Task goal: Below are some records. Reproduce them exactly from their first line through the line with "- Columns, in", inclusive.

(Dataset items)

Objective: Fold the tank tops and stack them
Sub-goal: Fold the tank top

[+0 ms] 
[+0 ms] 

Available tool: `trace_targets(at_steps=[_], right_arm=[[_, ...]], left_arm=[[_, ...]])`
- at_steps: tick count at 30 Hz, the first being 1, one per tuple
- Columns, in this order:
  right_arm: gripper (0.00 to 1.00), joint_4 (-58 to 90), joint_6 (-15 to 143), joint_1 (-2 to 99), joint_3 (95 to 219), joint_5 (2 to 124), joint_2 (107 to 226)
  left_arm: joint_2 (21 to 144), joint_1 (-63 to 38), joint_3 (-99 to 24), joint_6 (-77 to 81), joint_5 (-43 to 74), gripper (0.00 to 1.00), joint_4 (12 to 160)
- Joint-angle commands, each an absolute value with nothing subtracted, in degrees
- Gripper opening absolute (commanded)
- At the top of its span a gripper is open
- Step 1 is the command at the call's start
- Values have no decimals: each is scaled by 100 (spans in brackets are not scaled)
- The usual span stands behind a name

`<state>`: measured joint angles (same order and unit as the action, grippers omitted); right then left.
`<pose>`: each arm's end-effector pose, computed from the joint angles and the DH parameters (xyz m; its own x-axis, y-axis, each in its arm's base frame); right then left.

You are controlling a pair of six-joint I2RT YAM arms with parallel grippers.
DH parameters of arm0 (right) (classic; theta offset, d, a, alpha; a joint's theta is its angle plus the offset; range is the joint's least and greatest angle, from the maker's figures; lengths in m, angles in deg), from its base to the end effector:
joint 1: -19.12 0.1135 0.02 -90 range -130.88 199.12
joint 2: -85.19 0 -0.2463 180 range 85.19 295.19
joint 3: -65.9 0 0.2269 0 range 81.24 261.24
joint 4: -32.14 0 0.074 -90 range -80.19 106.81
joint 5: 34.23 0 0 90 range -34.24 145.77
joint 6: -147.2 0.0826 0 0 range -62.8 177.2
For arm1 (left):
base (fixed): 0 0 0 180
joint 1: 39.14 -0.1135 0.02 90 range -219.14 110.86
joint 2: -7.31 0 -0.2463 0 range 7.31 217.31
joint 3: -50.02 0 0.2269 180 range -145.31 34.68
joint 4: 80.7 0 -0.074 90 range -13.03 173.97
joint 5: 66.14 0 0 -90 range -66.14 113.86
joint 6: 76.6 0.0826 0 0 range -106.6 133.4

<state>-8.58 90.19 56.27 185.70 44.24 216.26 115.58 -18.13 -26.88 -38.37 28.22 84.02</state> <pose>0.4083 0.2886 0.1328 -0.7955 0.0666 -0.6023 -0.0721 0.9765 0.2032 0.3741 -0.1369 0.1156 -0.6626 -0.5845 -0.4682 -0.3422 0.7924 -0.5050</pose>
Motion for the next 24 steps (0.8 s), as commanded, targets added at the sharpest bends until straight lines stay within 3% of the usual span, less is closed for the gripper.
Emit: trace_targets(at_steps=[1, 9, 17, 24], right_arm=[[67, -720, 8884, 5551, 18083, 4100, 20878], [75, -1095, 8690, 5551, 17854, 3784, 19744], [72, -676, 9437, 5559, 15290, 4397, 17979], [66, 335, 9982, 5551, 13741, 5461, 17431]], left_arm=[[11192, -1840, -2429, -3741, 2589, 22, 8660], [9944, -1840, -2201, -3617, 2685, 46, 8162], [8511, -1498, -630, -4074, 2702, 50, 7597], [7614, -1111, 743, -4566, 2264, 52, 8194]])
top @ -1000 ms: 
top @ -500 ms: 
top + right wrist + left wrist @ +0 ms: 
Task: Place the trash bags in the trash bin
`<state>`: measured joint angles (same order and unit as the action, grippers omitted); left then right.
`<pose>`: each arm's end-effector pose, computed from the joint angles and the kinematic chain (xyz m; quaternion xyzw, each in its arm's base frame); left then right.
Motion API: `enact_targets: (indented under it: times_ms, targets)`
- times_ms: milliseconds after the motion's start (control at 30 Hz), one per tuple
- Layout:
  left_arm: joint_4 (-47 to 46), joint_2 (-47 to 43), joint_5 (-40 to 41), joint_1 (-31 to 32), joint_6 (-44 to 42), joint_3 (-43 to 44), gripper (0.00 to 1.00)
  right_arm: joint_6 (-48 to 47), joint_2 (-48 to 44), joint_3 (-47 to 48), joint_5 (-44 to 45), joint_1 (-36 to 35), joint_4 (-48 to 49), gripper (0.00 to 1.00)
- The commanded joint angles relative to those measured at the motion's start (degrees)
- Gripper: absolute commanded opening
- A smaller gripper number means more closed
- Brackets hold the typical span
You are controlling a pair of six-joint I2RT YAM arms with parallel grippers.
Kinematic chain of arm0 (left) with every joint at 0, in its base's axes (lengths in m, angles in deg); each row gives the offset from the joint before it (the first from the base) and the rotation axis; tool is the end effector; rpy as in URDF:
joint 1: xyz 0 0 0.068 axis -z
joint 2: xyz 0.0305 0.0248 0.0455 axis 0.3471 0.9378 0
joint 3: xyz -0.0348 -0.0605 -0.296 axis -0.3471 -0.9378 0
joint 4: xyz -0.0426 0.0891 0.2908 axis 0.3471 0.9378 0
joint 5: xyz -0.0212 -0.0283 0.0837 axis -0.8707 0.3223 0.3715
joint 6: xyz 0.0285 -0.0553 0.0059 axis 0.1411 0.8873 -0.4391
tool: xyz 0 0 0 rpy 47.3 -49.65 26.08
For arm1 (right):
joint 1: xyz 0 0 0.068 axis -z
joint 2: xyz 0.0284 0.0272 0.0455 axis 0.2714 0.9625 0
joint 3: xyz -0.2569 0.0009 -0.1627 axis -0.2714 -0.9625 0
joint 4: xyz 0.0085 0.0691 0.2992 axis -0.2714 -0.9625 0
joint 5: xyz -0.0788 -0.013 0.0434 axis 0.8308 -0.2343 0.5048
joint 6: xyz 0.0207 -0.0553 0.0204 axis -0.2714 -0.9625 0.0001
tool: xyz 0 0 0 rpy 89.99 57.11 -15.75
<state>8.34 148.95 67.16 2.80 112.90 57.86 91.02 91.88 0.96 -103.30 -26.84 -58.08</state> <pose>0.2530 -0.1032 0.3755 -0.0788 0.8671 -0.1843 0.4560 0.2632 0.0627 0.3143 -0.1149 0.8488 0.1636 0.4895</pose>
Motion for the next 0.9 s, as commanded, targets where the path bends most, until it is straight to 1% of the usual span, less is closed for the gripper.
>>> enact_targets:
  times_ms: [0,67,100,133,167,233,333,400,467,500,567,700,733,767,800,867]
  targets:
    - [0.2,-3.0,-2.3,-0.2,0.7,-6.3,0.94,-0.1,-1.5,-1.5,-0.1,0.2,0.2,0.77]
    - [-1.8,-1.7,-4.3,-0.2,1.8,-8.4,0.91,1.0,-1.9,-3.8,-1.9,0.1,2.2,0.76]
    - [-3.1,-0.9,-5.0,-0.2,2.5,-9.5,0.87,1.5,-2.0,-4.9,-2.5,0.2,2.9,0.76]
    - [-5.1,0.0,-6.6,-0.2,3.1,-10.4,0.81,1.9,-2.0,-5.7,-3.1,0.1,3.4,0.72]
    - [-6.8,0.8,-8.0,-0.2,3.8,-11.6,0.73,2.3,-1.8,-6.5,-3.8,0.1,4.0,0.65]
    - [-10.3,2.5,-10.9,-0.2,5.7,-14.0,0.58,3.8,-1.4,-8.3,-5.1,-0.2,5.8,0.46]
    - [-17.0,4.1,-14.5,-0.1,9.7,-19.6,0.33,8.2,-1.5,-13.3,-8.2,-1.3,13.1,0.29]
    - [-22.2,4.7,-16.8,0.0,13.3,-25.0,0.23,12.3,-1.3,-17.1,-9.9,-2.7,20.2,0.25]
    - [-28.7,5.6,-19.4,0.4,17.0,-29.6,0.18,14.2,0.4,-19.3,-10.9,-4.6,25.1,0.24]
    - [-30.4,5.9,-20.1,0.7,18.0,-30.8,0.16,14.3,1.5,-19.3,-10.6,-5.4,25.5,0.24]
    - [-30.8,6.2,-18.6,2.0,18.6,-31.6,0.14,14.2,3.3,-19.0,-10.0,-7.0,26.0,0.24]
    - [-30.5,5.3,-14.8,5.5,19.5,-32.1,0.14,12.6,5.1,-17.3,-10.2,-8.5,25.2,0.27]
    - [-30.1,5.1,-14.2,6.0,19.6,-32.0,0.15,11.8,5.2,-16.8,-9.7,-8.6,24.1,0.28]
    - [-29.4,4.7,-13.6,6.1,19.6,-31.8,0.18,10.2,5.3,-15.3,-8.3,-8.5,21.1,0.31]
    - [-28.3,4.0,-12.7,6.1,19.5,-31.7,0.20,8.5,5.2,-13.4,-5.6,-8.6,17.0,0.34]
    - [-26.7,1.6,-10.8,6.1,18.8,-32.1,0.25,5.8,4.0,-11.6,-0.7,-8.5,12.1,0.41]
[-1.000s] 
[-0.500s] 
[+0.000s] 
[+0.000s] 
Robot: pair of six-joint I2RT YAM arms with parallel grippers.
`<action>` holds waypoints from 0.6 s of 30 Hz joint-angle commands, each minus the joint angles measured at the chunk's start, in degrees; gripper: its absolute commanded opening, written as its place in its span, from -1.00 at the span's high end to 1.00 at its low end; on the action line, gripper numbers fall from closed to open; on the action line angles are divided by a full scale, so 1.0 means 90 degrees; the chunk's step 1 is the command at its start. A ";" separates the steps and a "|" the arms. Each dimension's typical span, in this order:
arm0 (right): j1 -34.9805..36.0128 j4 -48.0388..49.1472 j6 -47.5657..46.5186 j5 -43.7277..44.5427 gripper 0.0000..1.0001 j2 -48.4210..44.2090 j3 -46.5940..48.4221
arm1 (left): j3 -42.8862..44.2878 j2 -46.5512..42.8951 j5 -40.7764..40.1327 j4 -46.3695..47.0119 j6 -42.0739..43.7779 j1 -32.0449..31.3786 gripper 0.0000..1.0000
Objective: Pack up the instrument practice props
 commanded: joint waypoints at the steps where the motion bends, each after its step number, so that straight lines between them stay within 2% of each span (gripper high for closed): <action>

Your solution:
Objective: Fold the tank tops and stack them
Sub-goal: Fold the tank top

[+0 ms] 
[+0 ms] 

Available tool: `trace_targets(at_steps=[_], right_arm=[[_, ...]], left_arm=[[_, ...]])`
- at_steps: tick count at 30 Hz, the first being 1, one per tuple
- Columns, in this order:

Nothing else is part of this exercise.